“Murky Terms of Purchase and Ownership”: Nike Sues StockX Over Virtual Sneaker NFTs

Photo by Hermes Rivera (Unsplash)

Shawn Dhue is an IPilogue Writer and a 2L JD Candidate at Osgoode Hall Law School.

For those of you like me who have survived this long asking the question “what is an NFT?” and requiring someone to repeat their answer after you zoned out, here is the definition:

Non-fungible token (“NFT”): a digital asset that represents real-world objects like art, music, in-game items, and videos. They are bought and sold online, frequently with cryptocurrency, and are generally encoded with the same underlying software as many cryptos.

Usually brought up with an example of a monkey picture, this phenomenon is making a pretty big debut at the beginning of this decade. Like with many new technologies these days, the laws around NFTs are constantly updating to accommodate this new concept of digital assets. This is all to say that this recent lawsuit filed will once again change NFT’s meaning.

On February 3, 2022, Nike filed a trademark lawsuit in New York’s federal trial court claiming the online sneaker reseller, StockX, sells unauthorized pictures of Nike’s shoes through NFTs. The mega shoe brand alleges that these sales will confuse customers.

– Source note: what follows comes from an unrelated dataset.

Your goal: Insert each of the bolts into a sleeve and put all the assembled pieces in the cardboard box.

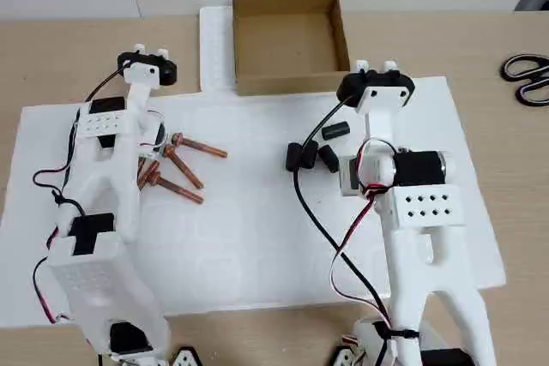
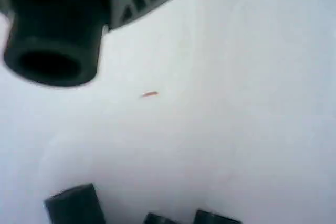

StockX is a relatively new online marketplace that sells sneakers, streetwear, electronics, and other daily accessories. What makes this marketplace different from the others is its business of selling NFTs linked to physical goods. Buyers purchase the NFT, which can be sold for the physical item in the image or traded as a digital good.

Here is the confusing part. When StockX sells these NFTs, the NFT is often a picture of the item made by another company—in Nike’s case, eight out of nine times. Therefore, Nike claims that the sale of the NFT of a Nike product constitutes a trademark infringement, trademark dilution, false designation of origin, and many other unauthorized use violations.

Nike is asking for the destruction of all NFTs showing a Nike product and their well-known swoosh logo. In addition to destroying these NFTs, Nike is asking for damages for all related sales and for StockX to stop selling any NFTs related to the Nike brand.

The lawsuit so far contains many harsh comments about StockX, including that it “has chosen to compete in the NFT market not by taking the time to develop its own intellectual property rights, but rather by blatantly freeriding, almost exclusively, on the back of Nike’s famous trademarks and associated goodwill.”

StockX responded to the lawsuit by saying that NFTs are a “growing part of today’s global landscape” and that they will be fighting the claim in court.

Regarding StockX’s comment, I believe it is true that NFTs, a new concept that has taken society by storm in the last two years, continue to grow. This type of lawsuit was bound to happen, and the intellectual property law sector needs answers. Unfortunately, Nike and StockX happen to be the parties which must go through the legal process to benefit others. It will be interesting to see the outcome as the decision will likely set a precedent and change how many global companies conduct business.